## How to complete this task
Find all the lines in the entries below that hold the word "rendered" and copy them.

## Data extracted from a collection
================================

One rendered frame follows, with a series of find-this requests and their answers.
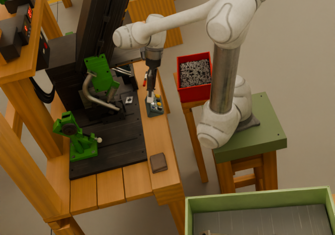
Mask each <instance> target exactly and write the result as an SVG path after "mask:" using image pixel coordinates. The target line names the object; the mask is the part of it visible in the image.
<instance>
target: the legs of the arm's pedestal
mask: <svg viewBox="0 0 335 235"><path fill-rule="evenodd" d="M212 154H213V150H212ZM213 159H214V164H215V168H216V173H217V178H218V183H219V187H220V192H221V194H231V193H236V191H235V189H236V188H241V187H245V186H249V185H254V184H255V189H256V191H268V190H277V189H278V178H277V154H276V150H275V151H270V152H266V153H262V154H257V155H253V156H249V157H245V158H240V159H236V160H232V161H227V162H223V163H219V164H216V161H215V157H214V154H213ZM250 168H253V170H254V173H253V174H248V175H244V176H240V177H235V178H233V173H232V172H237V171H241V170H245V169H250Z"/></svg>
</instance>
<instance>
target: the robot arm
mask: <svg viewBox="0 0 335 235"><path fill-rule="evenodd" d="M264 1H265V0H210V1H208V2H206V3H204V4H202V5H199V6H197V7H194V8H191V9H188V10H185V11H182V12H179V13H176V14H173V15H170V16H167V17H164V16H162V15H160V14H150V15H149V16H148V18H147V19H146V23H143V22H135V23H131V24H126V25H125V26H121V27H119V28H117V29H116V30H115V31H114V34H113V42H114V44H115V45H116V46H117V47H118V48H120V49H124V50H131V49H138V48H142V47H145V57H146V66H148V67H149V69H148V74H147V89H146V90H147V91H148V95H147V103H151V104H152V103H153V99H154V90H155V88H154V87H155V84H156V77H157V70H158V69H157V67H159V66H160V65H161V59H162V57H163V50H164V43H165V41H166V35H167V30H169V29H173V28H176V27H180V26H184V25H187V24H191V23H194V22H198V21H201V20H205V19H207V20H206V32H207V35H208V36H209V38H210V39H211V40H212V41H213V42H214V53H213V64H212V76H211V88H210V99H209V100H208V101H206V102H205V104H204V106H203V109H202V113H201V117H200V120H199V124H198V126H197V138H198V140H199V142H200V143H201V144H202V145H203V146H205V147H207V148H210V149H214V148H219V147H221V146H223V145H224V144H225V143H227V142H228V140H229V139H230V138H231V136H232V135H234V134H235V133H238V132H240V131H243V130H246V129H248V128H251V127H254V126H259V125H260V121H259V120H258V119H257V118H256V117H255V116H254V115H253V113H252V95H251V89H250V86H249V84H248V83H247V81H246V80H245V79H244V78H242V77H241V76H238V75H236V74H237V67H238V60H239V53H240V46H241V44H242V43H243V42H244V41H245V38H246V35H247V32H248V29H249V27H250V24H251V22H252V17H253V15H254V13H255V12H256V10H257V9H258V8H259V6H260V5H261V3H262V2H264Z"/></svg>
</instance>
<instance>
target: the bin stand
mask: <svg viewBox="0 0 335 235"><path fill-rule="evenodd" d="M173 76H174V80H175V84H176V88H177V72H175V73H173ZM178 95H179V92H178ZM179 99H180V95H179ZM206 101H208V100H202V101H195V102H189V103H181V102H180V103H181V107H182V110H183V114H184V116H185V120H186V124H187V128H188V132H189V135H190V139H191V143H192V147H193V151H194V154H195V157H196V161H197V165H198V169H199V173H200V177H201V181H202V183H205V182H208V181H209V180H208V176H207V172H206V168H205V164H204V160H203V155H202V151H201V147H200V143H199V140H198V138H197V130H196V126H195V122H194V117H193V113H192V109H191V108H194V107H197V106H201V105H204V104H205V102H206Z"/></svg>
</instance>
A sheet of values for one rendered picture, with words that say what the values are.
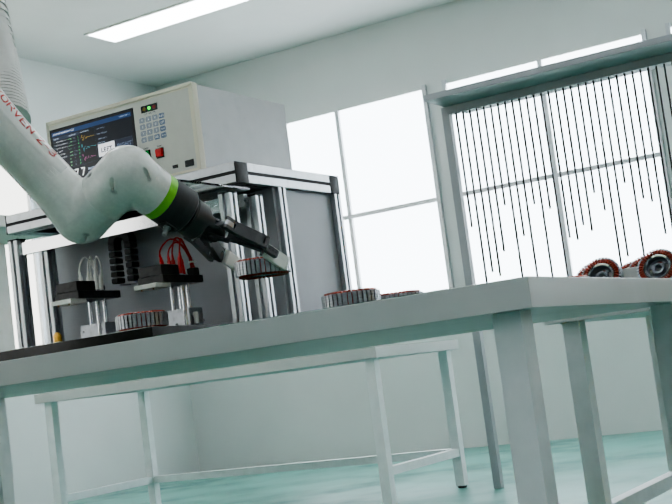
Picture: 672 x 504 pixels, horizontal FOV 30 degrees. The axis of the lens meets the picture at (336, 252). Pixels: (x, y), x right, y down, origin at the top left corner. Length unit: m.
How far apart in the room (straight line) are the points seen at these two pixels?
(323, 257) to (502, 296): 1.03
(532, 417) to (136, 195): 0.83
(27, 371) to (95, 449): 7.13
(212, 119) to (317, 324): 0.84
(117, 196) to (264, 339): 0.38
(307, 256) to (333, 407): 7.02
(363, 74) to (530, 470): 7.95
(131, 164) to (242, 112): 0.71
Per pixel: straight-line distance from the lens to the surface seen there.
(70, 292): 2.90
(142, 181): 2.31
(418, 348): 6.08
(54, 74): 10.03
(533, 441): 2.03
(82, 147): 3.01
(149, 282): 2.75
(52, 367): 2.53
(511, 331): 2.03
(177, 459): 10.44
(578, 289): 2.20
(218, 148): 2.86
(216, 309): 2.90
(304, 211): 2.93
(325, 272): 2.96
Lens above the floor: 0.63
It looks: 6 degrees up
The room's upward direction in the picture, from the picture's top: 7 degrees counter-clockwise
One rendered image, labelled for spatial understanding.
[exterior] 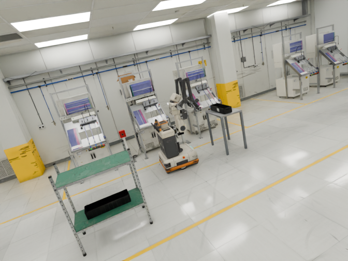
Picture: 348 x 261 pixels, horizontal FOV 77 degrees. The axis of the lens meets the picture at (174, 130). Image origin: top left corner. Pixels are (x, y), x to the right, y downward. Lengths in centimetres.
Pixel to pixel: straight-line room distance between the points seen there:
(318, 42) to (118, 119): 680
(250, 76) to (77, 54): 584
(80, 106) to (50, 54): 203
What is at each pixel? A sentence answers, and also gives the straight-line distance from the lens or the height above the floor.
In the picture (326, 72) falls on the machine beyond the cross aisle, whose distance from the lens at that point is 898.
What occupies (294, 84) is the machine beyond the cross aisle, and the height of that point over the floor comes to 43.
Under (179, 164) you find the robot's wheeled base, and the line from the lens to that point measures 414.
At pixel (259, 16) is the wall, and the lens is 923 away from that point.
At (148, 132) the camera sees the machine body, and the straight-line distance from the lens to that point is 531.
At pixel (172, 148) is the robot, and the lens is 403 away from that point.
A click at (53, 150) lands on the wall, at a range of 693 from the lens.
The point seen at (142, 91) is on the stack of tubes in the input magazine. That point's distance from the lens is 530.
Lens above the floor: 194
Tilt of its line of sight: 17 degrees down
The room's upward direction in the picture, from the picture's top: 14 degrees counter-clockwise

================================

## Response to the task
One rendered frame follows, with a series of find-this requests and their answers.
A sheet of values for one rendered picture, with words that say what the values are.
One rendered image, labelled for spatial understanding.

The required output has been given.